**Brief**: Set down the line that contains "If you don't mind, please find the black" and every line after it to the end of the entries, exactly as they stand and nothing more.

**Items from a dataset**:
┄┄┄┄┄┄
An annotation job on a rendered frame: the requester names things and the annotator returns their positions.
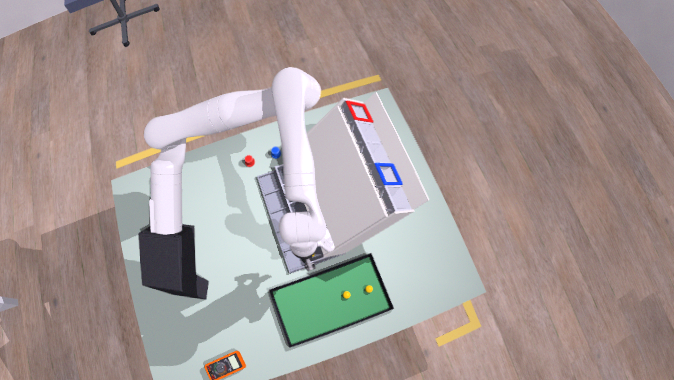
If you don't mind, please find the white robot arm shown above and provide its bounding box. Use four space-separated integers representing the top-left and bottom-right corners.
144 67 334 257

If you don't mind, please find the orange pocket multimeter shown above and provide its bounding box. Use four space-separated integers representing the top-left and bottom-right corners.
205 351 246 380

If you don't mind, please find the blue rectangular band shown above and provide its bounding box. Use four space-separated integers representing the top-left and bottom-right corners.
375 163 403 185

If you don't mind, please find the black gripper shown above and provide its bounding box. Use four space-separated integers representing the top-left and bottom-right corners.
291 248 317 271
┄┄┄┄┄┄
**Exercise output**:
If you don't mind, please find the black gripper shown above and provide its bounding box. Use four space-separated integers representing the top-left and bottom-right corners.
291 248 317 271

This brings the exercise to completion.